[Cluster-devel] unfencing (cman startup)

Mon Mar 2 07:59:58 UTC 2009

Fabio M. Di Nitto wrote:
> On Fri, 2009-02-27 at 09:52 -0600, David Teigland wrote:
>> On Fri, Feb 27, 2009 at 12:54:20PM +0000, Chrissie Caulfield wrote:
>>>>>> Given the time at which fence_node -U will fire, you probably want to
>>>>>> add a cman_init + cman_is_active + cman_finish loop in fence_node to
>>>>>> make sure cman is ready to reply to our ccs queries, otherwise we might
>>>>>> have a race condition at boot time (it might be already there.. didn't
>>>>>> really check the code).

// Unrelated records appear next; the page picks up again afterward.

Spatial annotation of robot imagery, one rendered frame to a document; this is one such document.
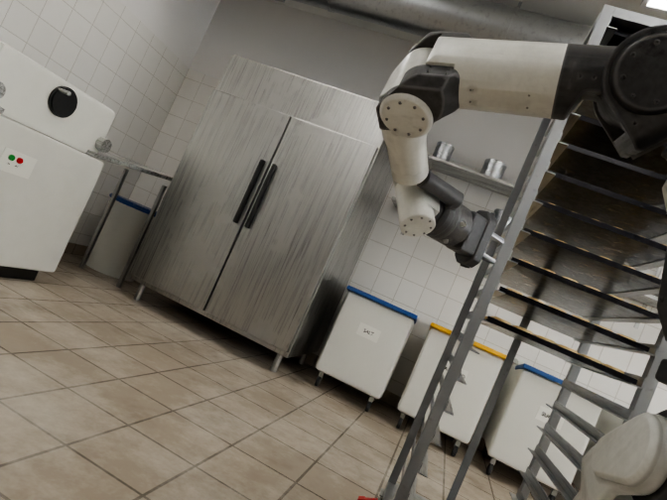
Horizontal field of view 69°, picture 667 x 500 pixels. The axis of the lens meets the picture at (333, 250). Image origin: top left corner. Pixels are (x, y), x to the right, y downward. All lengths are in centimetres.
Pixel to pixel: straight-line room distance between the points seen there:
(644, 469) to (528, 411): 293
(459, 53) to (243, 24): 478
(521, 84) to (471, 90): 6
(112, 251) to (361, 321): 227
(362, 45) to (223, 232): 228
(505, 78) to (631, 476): 47
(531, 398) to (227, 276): 221
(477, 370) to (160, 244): 245
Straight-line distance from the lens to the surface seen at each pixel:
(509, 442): 357
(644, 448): 63
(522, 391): 353
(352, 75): 477
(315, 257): 337
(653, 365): 152
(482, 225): 104
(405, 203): 90
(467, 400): 351
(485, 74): 67
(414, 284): 415
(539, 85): 67
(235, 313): 353
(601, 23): 170
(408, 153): 81
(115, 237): 458
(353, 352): 354
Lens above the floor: 81
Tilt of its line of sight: 2 degrees up
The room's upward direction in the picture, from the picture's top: 24 degrees clockwise
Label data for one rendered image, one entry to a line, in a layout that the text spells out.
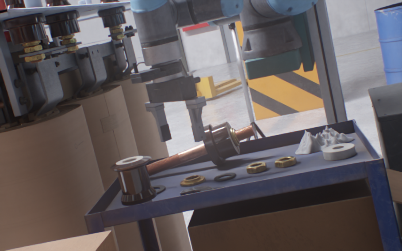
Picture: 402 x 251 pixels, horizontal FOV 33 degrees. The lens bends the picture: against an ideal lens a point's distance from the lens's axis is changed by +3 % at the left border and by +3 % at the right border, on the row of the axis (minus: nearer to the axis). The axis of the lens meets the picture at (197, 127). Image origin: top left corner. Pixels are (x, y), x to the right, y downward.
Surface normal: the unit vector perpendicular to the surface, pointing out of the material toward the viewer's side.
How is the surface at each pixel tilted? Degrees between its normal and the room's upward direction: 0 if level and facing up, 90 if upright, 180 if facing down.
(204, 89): 90
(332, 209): 90
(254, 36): 70
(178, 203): 90
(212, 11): 120
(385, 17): 90
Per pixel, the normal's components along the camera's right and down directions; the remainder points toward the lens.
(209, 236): -0.11, 0.19
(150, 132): 0.85, -0.11
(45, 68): 0.96, -0.19
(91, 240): -0.22, -0.96
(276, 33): 0.09, -0.21
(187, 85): 0.64, -0.02
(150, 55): -0.53, 0.27
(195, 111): -0.74, 0.28
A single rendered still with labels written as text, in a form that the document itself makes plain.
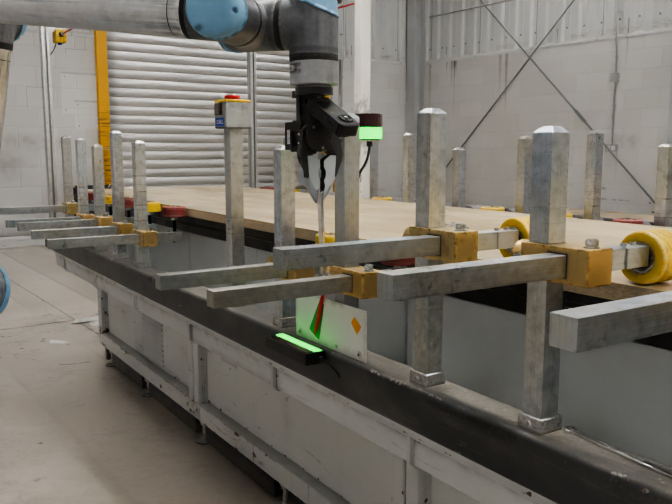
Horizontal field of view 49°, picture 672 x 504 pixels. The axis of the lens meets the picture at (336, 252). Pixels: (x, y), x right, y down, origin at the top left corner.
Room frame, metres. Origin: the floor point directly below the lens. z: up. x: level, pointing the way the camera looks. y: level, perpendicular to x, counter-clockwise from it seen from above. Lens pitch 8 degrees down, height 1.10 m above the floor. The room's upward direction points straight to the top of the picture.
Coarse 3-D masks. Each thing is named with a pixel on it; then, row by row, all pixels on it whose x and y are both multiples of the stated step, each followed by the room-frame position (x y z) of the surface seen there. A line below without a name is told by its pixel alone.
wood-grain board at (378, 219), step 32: (128, 192) 3.44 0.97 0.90; (160, 192) 3.44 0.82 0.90; (192, 192) 3.44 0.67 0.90; (224, 192) 3.44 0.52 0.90; (256, 192) 3.44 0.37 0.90; (256, 224) 2.08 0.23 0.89; (384, 224) 1.95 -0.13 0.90; (480, 224) 1.95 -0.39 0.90; (576, 224) 1.95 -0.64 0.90; (608, 224) 1.95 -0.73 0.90; (640, 224) 1.95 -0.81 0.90; (480, 256) 1.36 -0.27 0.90; (576, 288) 1.15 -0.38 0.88; (608, 288) 1.10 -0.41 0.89; (640, 288) 1.05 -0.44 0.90
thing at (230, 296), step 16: (224, 288) 1.25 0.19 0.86; (240, 288) 1.25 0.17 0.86; (256, 288) 1.27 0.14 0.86; (272, 288) 1.28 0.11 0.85; (288, 288) 1.30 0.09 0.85; (304, 288) 1.32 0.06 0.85; (320, 288) 1.34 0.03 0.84; (336, 288) 1.36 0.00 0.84; (208, 304) 1.24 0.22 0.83; (224, 304) 1.23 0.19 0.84; (240, 304) 1.25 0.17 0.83
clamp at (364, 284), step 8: (336, 272) 1.42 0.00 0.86; (344, 272) 1.40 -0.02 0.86; (352, 272) 1.37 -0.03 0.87; (360, 272) 1.36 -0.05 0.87; (368, 272) 1.36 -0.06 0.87; (376, 272) 1.36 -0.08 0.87; (352, 280) 1.37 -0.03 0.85; (360, 280) 1.35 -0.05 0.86; (368, 280) 1.35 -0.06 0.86; (376, 280) 1.36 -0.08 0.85; (352, 288) 1.37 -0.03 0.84; (360, 288) 1.35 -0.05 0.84; (368, 288) 1.35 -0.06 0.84; (376, 288) 1.36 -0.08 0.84; (360, 296) 1.35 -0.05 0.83; (368, 296) 1.35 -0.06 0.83; (376, 296) 1.36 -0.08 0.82
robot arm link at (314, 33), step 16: (288, 0) 1.37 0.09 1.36; (304, 0) 1.34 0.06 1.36; (320, 0) 1.34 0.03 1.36; (336, 0) 1.38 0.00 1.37; (288, 16) 1.35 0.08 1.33; (304, 16) 1.34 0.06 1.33; (320, 16) 1.34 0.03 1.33; (336, 16) 1.37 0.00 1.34; (288, 32) 1.36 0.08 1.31; (304, 32) 1.34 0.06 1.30; (320, 32) 1.34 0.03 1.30; (336, 32) 1.37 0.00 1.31; (288, 48) 1.38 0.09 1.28; (304, 48) 1.35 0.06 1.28; (320, 48) 1.34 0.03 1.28; (336, 48) 1.37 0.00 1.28
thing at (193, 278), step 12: (264, 264) 1.57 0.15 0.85; (156, 276) 1.45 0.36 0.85; (168, 276) 1.44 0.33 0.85; (180, 276) 1.45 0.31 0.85; (192, 276) 1.47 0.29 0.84; (204, 276) 1.48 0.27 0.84; (216, 276) 1.49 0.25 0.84; (228, 276) 1.51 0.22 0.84; (240, 276) 1.52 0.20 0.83; (252, 276) 1.54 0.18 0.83; (264, 276) 1.56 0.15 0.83; (276, 276) 1.57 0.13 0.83; (156, 288) 1.45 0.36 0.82; (168, 288) 1.44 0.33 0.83
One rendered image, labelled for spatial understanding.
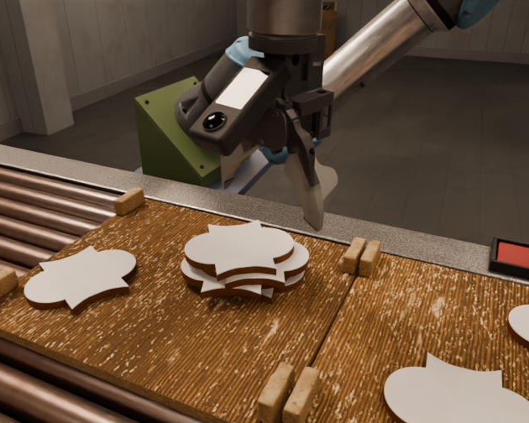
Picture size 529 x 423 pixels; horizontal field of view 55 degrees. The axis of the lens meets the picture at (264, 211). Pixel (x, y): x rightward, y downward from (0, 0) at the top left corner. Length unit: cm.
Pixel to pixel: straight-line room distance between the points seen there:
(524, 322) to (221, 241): 38
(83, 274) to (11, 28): 360
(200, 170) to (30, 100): 331
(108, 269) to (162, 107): 51
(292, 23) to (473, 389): 40
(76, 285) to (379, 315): 38
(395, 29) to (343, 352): 57
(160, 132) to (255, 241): 47
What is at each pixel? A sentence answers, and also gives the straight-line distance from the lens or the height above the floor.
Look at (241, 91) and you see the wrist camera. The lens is 51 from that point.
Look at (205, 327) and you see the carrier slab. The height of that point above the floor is 94.
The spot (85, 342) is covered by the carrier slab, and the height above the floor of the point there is 94.
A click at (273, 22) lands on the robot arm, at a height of 127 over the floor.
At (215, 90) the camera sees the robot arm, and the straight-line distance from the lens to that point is 106.
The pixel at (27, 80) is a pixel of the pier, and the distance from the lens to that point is 426.
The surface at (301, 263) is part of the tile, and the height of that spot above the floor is 97.
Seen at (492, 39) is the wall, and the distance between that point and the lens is 716.
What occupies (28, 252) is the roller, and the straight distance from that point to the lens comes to 85.
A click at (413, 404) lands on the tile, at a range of 53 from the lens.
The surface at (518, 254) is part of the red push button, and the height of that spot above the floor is 93.
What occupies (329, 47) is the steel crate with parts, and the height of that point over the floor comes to 26.
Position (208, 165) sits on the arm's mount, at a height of 91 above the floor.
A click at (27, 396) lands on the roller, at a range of 61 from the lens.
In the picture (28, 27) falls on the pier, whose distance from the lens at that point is 415.
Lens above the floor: 134
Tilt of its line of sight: 28 degrees down
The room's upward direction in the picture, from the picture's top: straight up
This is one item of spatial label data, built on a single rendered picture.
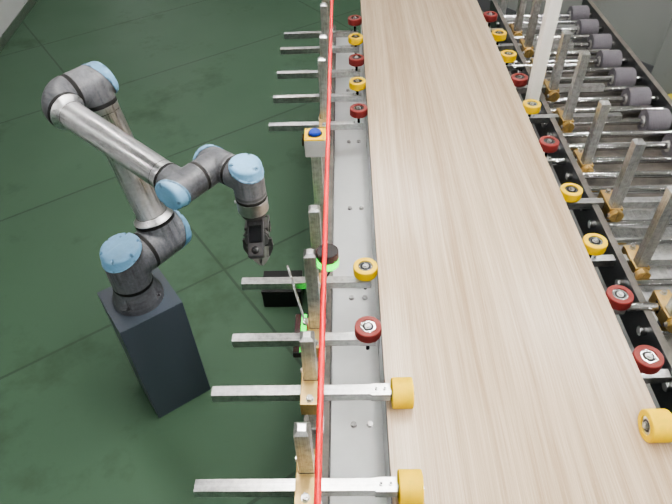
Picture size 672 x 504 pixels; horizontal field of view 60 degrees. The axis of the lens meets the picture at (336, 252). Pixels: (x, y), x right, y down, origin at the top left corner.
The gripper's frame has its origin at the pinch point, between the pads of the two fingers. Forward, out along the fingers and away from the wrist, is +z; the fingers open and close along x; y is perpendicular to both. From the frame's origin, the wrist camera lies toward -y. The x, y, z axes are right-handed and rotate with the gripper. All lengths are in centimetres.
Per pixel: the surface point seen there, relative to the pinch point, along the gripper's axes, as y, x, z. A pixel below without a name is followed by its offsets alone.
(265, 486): -70, -6, 2
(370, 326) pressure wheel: -20.2, -32.8, 7.7
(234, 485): -69, 1, 2
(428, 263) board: 6, -53, 8
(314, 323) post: -17.4, -16.2, 8.9
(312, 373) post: -42.4, -16.5, -1.7
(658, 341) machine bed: -24, -118, 15
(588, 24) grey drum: 198, -171, 14

All our daemons do that to give cman time to
>>>>>> bootstrap.
>>>>> Yes, good point.  I wonder if we'd be better off having cman_tool join
>>>>> effectively do an is_active wait before exiting?  Then we could probably
>>>>> avoid doing it many other places.  (It's also annoying when corosync crashes
>>>>> after is_active completes, but before I've read what I need from cman/ccs.)
>>> Err, cman_tool already does this with the -w switch, and the init script
>>> uses it.
>> Great, so the constant flogging to add cman_is_active checks everywhere will
>> end!?  Can I remove all my cman_is_active loops?
> 
> This works fine via init script. We could theoretically kill all those
> loops but at least for us developers, that start stuff by hand, they
> could still be useful.. and maybe a good failsafe if we ask users to run
> something manually for debugging.. dunno.. just a thought. I don't have
> a strong opinion on this matter.
> 

You might as well take them out to be honest. Those loops are mostly
overspill from the RHEL4 cman where cman started up but could take 20-30
seconds to start or join a cluster. With openais/corosync once the
daemon is up then you can talk to it.

It might not be quorate ... but that IS your problem :-)

Chrissie